Metropolitan Leontius (Leonty, secular name Leonid Ieronimovich Turkevich, Леонід Ієронимович Туркевич; Леонид Иеронимович Туркевич ; August 8, 1876 - May 14, 1965) was the Metropolitan of the North American Diocese of the Russian Orthodox Church from 1950 until his death in 1965. He was succeeded by Metropolitan Irenaeus (Bekish).

== Life ==
Leonid Ieronimovich Turkevich was ordained to the priesthood in 1905, and succeeded his father as parish priest of Kremenets in Ternopil Oblast, western Ukraine. He was transferred, along with his family, to the United States in October 1906 and became the rector of the newly established Orthodox seminary (St. Platon's) in Minneapolis, Minnesota. Fr. Leonid represented the American diocese of the Russian Church at the All-Russian Church Council of 1917–1918 in Moscow, Russia.

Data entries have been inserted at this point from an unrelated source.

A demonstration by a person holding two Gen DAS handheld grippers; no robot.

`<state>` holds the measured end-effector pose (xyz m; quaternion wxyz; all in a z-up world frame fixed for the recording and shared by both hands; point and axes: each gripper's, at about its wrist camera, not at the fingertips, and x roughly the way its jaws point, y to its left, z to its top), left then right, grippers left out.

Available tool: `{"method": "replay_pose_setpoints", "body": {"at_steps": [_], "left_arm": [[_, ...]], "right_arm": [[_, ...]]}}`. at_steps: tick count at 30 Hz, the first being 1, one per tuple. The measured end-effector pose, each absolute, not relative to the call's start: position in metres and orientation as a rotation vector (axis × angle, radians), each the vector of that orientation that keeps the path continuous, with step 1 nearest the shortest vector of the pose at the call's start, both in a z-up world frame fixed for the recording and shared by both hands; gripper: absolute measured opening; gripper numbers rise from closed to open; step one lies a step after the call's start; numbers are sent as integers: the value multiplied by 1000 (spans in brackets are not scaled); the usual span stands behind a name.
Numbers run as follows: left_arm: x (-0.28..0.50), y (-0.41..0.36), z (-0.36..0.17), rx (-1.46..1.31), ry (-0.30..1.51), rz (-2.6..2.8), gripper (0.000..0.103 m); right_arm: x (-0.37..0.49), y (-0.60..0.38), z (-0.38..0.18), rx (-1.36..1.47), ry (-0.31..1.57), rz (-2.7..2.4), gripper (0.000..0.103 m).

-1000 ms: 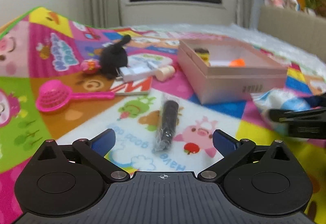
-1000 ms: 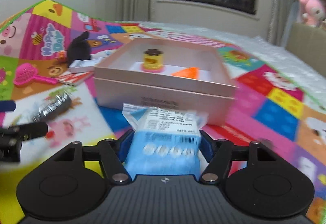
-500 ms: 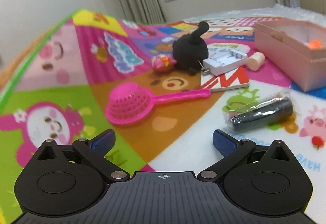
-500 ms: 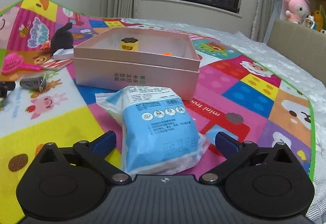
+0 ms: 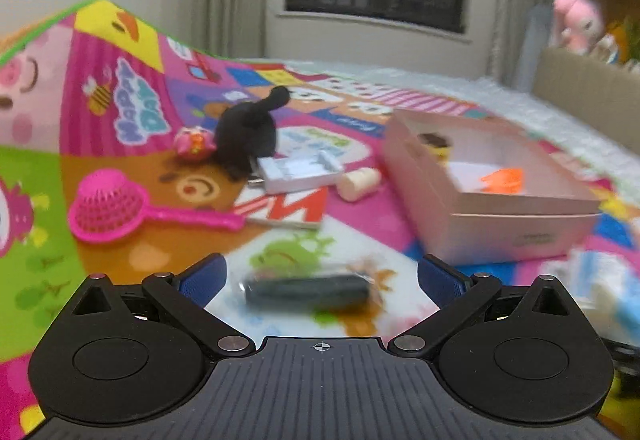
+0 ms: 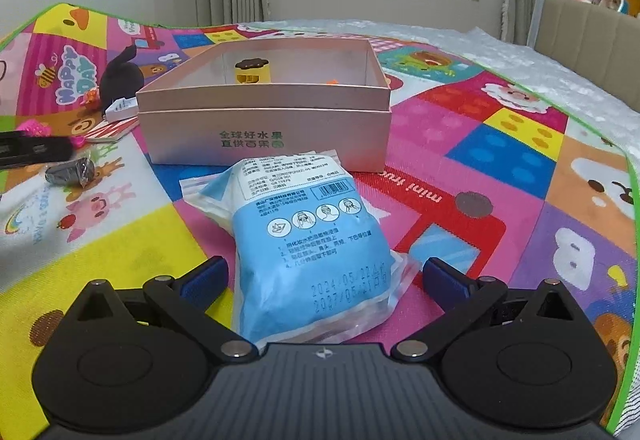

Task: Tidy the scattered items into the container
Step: 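Open the right gripper and release the wet-wipe pack, then grasp the black tube in clear bag with left gripper while right gripper regrasps the wet-wipe pack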

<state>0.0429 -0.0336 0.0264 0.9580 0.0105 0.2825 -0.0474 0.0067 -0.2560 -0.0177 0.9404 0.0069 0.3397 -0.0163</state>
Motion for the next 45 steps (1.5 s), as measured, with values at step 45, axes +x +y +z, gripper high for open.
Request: {"method": "replay_pose_setpoints", "body": {"at_steps": [45], "left_arm": [[-51,-68,-1,56,535,-339,103]], "right_arm": [[-18,-246,34,32,502,146,103]]}}
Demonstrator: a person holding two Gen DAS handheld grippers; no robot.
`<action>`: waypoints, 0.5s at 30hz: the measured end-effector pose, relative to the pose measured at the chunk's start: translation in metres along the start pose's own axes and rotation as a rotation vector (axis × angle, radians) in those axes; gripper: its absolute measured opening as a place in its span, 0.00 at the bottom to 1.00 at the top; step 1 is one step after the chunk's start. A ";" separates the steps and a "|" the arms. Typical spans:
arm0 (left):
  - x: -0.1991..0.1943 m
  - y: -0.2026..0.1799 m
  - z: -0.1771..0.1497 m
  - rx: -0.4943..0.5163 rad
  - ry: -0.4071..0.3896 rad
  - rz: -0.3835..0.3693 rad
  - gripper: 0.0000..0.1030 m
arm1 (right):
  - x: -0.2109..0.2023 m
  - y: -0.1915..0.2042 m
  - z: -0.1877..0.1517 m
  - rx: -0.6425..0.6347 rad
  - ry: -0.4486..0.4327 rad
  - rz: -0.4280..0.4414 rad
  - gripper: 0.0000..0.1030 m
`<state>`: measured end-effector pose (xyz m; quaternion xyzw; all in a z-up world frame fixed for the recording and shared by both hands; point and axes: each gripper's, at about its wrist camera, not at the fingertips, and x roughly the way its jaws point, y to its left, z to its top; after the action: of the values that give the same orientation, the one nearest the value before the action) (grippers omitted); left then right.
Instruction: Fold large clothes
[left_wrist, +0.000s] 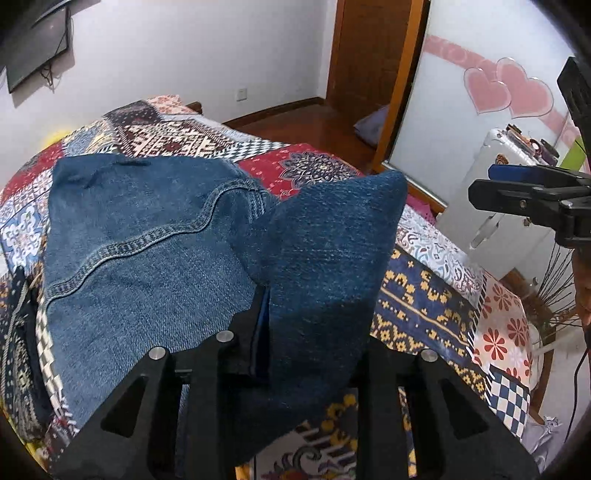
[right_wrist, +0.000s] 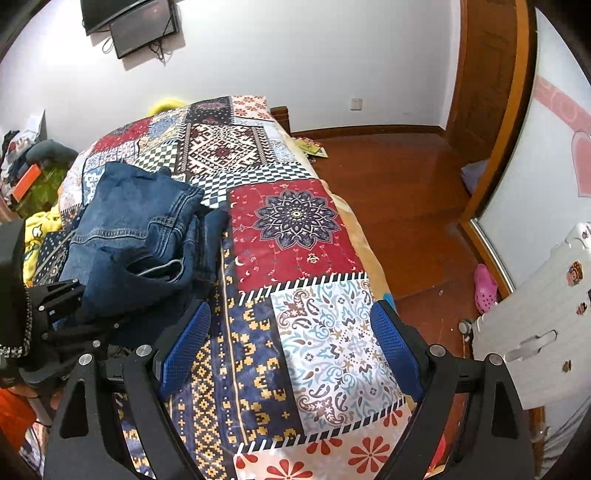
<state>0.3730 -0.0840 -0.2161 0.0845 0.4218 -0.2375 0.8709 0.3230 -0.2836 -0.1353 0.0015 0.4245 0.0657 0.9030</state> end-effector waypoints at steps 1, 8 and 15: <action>-0.001 0.000 -0.001 -0.005 0.016 0.002 0.32 | 0.000 0.003 0.002 -0.010 -0.003 0.004 0.84; -0.036 -0.007 -0.003 -0.082 0.037 -0.084 0.54 | -0.011 0.027 0.012 -0.062 -0.063 0.072 0.84; -0.090 0.020 -0.010 -0.094 -0.100 0.100 0.68 | -0.010 0.069 0.030 -0.141 -0.095 0.150 0.84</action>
<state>0.3274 -0.0325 -0.1541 0.0526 0.3839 -0.1775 0.9046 0.3316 -0.2146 -0.1039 -0.0271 0.3743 0.1628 0.9125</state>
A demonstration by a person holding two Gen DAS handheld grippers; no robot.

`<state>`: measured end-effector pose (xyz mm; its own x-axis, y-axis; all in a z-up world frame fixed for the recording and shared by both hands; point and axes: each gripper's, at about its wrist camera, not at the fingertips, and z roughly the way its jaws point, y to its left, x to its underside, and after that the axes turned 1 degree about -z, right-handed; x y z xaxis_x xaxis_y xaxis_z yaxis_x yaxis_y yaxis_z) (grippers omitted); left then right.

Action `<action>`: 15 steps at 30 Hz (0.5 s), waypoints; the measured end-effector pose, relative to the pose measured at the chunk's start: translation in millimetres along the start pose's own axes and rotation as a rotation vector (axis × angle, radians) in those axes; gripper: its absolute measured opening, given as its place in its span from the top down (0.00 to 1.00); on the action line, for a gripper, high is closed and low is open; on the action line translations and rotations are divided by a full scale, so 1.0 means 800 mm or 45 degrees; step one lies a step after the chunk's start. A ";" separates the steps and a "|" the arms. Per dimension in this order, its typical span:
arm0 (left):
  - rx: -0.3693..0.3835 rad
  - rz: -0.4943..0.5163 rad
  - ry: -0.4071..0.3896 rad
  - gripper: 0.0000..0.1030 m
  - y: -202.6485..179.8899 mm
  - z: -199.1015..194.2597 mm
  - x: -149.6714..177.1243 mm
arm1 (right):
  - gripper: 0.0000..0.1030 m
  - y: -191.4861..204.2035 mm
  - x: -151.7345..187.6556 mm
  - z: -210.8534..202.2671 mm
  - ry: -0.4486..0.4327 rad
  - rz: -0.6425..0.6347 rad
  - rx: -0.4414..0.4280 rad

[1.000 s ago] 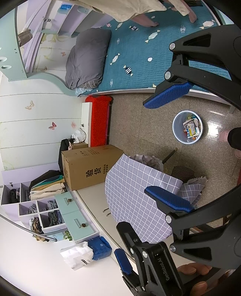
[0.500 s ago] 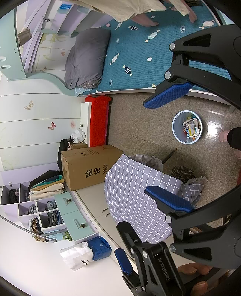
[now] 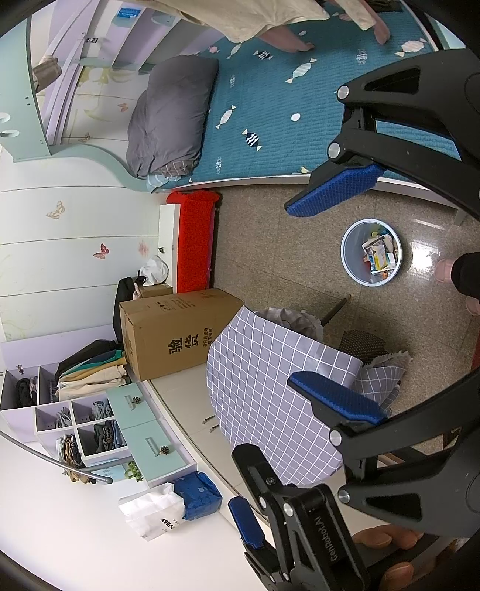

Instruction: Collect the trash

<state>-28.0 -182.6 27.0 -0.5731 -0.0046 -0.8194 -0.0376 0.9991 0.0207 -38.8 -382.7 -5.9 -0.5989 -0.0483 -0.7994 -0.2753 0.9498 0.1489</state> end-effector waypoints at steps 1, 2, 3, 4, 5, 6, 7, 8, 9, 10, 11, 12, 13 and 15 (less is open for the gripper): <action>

Fr. Leonid, whose wife had died in 1925, was consecrated Bishop of Chicago in 1933. He was given the name Leonty during his tonsure as a monastic. Archbishop Leonty was elected Metropolitan of the diocese nearly unanimously during the 8th All-American Sobor, held in December 1950. He succeeded Metropolitan Theophilus Pashkovsky, who died in June 1950.

In July 1988, Metropolitan Leonty's granddaughter, Tamara Turkevich Skvir, donated 50 bound volumes of diaries and papers covering the period from 1906–1964 to the Library of Congress. The collection also included approximately 2,000 poems as well as other miscellaneous memoranda and historical documents.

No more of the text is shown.